### [WHAT IS NEEDED]
Transcribe exactly the lines that fall between the one holding "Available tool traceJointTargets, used" and the one holding "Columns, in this", inclusive, from the entries below.

━━━━━ DATA RECORDS ━━━━━

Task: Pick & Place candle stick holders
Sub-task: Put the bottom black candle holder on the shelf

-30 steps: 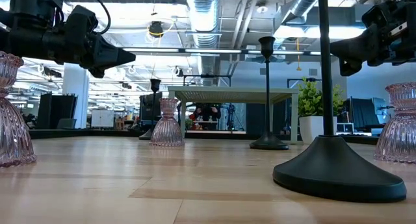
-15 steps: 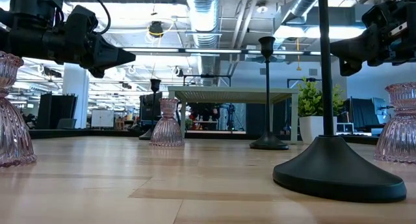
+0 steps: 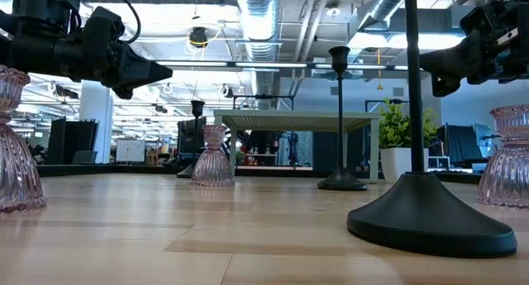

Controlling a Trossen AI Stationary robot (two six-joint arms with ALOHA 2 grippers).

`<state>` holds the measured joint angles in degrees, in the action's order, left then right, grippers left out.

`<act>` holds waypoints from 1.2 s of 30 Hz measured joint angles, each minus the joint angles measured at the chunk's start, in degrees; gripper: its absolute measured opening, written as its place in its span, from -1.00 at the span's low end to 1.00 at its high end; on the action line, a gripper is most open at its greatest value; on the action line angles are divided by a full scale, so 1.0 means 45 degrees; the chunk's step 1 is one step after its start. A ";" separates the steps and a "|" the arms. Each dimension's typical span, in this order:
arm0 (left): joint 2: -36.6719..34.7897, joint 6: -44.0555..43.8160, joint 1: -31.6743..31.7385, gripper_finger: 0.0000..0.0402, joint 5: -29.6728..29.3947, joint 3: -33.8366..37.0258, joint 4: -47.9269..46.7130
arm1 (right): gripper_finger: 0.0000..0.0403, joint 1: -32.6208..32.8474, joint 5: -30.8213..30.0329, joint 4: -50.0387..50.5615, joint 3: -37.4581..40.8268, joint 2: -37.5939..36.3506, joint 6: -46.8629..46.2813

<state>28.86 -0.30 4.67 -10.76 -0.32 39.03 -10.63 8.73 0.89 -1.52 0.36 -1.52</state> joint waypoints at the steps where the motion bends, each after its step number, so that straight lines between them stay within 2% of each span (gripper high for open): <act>1: 0.0000 0.0000 0.0000 -0.94 0.0000 0.0000 0.0000 | -1.00 0.0000 0.0000 0.0000 0.0000 0.0000 0.0000; 11: 0.0002 -0.0003 0.0002 -0.94 -0.0005 0.0000 0.0000 | -1.00 0.0000 0.0039 -0.0511 0.0000 -0.0005 -0.0068; 17: 0.0005 -0.0005 0.0000 -0.94 -0.0010 0.0000 0.0000 | -1.00 0.0000 -0.0286 -0.1112 0.0000 -0.0005 -0.2042; 21: 0.0003 -0.0005 0.0000 -0.94 -0.0010 0.0000 0.0000 | -1.00 0.0112 -0.0291 -0.0996 0.0000 0.0000 -0.2317; 29: 0.0005 -0.0005 0.0003 -0.94 -0.0010 0.0000 -0.0003 | -1.00 0.0896 -0.0382 -0.1054 0.0000 -0.0005 -0.2351; 36: 0.0004 -0.0005 0.0001 -0.94 -0.0010 0.0000 -0.0005 | -1.00 0.2044 -0.1345 -0.1497 0.0000 0.0000 -0.2356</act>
<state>28.88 -0.32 4.67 -10.81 -0.32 39.00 -1.43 2.68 -5.85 -1.52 0.36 -12.12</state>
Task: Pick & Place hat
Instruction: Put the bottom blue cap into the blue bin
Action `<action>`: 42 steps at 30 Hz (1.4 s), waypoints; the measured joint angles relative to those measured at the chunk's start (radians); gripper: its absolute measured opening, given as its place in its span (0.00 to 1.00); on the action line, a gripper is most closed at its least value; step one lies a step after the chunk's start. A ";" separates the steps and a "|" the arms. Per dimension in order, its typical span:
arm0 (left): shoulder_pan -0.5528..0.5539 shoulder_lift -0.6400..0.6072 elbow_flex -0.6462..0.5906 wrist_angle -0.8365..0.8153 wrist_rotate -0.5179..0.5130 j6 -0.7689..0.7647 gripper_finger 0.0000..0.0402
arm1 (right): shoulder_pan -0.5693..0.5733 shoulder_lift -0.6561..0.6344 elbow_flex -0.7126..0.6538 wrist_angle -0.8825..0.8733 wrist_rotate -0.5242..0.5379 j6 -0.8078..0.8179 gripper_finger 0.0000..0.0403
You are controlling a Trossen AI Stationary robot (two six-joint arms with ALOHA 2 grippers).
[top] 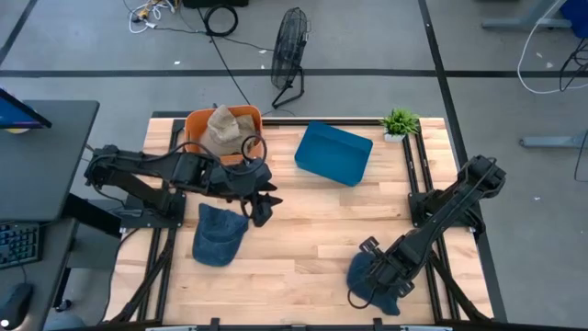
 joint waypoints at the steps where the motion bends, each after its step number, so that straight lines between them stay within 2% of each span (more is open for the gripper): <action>1: -0.004 0.000 0.000 0.000 0.000 0.000 0.49 | -0.004 -0.011 0.013 -0.031 -0.001 0.000 0.05; 7: -0.010 0.000 0.000 0.004 0.000 -0.002 0.49 | -0.043 -0.080 0.116 -0.178 0.001 -0.035 0.02; 12: -0.010 0.000 0.000 0.019 0.000 -0.008 0.49 | -0.097 -0.103 0.244 -0.307 0.043 -0.089 0.01; 18: -0.010 0.000 0.000 0.022 0.000 -0.007 0.49 | -0.180 -0.105 0.391 -0.486 0.156 -0.197 0.01; 25: -0.010 0.000 0.000 0.022 0.000 -0.007 0.49 | -0.315 -0.105 0.496 -0.633 0.279 -0.347 0.00; 35: -0.010 0.000 0.000 0.022 0.000 -0.006 0.49 | -0.559 -0.105 0.527 -0.662 0.401 -0.606 0.00; 42: -0.010 0.000 0.000 0.022 0.000 -0.007 0.49 | -0.727 -0.105 0.527 -0.621 0.432 -0.731 0.00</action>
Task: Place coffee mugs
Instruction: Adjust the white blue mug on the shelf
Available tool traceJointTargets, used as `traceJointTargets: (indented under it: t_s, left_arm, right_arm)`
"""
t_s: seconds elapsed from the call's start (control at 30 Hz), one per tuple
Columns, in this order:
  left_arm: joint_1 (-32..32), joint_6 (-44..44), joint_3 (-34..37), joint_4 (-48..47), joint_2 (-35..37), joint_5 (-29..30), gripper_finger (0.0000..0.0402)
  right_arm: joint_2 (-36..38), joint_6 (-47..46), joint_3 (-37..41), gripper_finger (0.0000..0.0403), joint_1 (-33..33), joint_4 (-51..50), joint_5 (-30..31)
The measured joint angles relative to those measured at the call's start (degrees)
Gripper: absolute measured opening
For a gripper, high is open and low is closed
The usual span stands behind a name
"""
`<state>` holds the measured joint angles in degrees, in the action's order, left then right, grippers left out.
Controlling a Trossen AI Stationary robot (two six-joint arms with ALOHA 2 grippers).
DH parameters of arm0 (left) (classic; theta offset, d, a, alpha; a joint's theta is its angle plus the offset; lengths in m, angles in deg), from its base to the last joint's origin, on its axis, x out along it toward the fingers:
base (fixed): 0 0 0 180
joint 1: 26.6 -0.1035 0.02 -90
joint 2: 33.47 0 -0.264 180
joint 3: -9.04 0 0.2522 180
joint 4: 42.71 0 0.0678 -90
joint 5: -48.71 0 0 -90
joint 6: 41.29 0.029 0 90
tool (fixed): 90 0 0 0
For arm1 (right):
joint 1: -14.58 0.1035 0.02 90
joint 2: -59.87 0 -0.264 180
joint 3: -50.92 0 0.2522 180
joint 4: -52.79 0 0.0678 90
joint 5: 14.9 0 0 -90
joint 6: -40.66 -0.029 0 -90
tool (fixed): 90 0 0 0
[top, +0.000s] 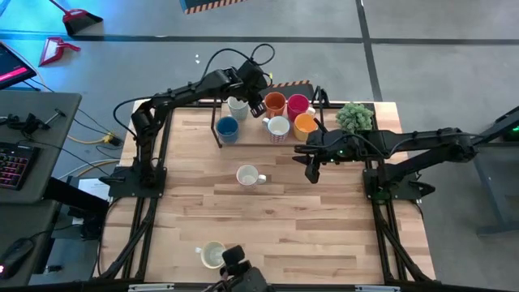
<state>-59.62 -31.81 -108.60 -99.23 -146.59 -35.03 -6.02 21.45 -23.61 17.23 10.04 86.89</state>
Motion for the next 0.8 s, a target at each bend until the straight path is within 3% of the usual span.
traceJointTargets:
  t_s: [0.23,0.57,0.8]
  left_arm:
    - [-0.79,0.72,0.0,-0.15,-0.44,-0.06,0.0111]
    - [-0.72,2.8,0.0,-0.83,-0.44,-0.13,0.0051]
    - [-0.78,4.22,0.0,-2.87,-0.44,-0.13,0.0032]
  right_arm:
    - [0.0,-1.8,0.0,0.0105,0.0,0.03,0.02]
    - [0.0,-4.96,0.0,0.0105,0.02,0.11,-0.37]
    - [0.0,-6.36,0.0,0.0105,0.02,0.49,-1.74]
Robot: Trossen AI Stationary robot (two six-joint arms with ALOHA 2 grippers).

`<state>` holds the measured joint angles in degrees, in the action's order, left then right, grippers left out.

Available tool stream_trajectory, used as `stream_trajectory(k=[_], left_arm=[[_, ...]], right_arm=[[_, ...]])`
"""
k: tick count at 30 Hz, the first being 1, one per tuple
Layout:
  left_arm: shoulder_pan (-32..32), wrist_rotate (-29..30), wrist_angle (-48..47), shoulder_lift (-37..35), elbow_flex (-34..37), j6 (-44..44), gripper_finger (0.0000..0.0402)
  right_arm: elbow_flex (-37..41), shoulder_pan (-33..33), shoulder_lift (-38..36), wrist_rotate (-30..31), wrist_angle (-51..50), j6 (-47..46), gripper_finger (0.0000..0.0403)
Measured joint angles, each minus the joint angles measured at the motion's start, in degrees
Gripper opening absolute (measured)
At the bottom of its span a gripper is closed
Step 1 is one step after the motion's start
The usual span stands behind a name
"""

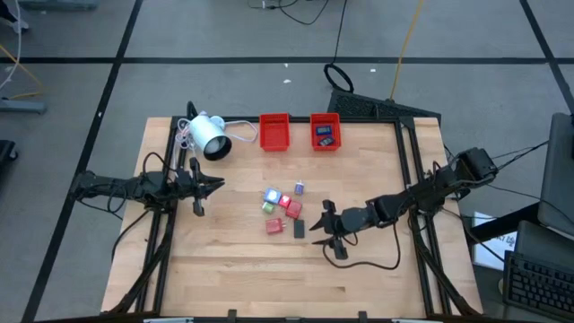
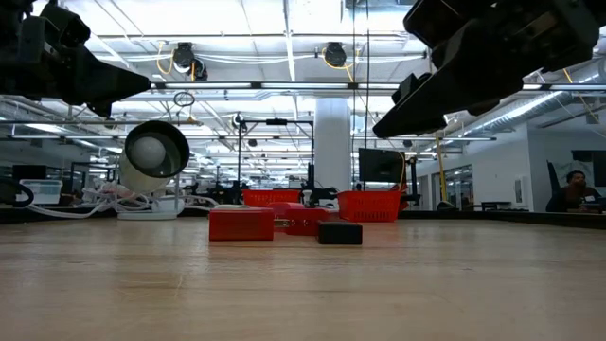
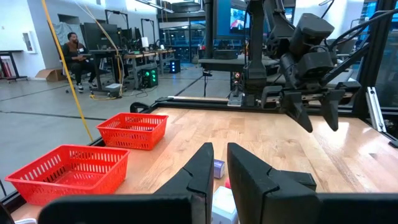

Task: Pick & Place Office items
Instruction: Put the black digital clock into the right red bin

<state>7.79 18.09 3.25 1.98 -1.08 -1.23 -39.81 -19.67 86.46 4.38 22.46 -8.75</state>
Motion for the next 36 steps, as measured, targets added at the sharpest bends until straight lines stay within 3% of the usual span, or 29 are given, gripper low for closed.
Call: stream_trajectory(k=[8,13,21,28,36], left_arm=[[0.02,0.01,0.00,0.00,0.00,-0.02,0.0047],[0.01,0.00,0.00,0.00,0.00,-0.01,0.0047],[0.01,0.01,0.00,0.00,0.00,-0.01,0.0047],[0.02,0.00,0.00,0.00,0.00,-0.02,0.0047],[0.01,0.01,0.17,-0.01,0.00,-0.01,0.0047]], right_arm=[[0.00,0.03,0.02,0.47,0.00,0.38,0.0196],[0.00,-0.95,1.23,7.08,1.66,0.48,0.0196],[-4.16,-1.43,6.47,10.58,-2.91,4.53,0.0203],[-7.65,-0.58,14.59,10.62,-2.62,4.61,0.0268],[-8.49,1.50,16.94,10.56,-2.77,3.05,0.0347]])
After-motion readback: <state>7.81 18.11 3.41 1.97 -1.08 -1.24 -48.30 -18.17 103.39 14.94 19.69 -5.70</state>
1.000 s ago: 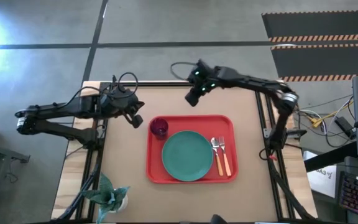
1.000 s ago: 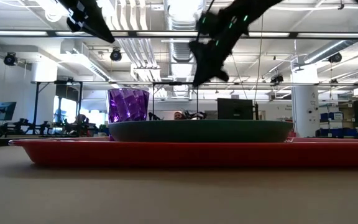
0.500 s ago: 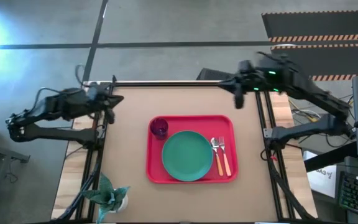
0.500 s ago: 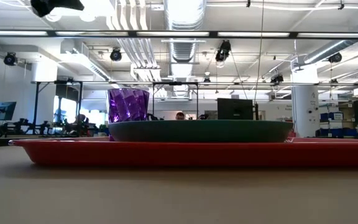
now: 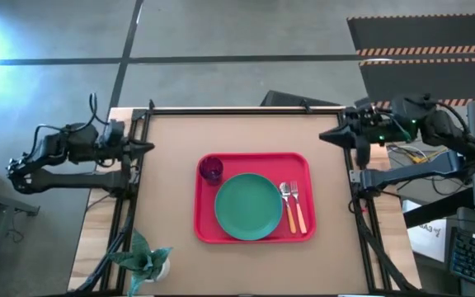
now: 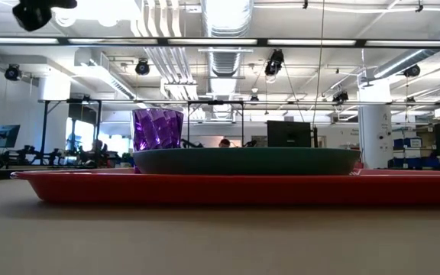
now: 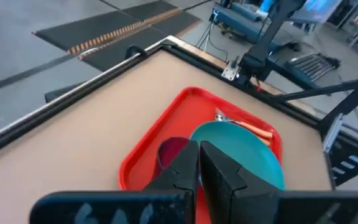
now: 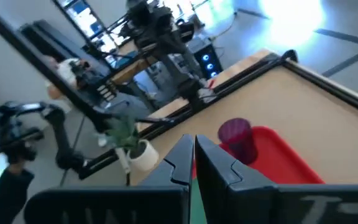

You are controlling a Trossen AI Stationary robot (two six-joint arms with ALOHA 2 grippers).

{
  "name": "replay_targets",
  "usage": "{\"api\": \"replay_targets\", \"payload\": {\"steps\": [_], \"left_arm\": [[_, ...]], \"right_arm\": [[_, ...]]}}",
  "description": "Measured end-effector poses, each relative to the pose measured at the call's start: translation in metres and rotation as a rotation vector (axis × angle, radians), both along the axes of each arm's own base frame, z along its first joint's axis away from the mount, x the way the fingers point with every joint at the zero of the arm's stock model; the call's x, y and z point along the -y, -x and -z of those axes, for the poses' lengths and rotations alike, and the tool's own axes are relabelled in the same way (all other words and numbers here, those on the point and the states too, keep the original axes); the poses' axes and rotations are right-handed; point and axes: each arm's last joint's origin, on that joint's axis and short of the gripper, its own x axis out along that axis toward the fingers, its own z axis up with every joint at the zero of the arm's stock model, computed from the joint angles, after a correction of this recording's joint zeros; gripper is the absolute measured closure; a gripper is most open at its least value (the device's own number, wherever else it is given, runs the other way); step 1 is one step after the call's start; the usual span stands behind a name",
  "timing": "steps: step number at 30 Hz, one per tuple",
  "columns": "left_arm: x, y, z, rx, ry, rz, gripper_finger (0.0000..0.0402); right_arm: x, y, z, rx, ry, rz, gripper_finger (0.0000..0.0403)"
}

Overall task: Pick and place plate/cup/fork/spoon on tray
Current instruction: Return to Home Position

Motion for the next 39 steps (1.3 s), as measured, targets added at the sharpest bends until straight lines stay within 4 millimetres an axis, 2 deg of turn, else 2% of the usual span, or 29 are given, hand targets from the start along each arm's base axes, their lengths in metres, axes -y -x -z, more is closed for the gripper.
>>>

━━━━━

### [SOLUTION TO THIS EXERCISE]
Available tool traceJointTargets, used as `traceJointTargets: (indented under it: t_s, left_arm, right_arm)`
"""
t_s: seconds elapsed from the call's start (control at 30 Hz), one per tuple
Columns, in this order:

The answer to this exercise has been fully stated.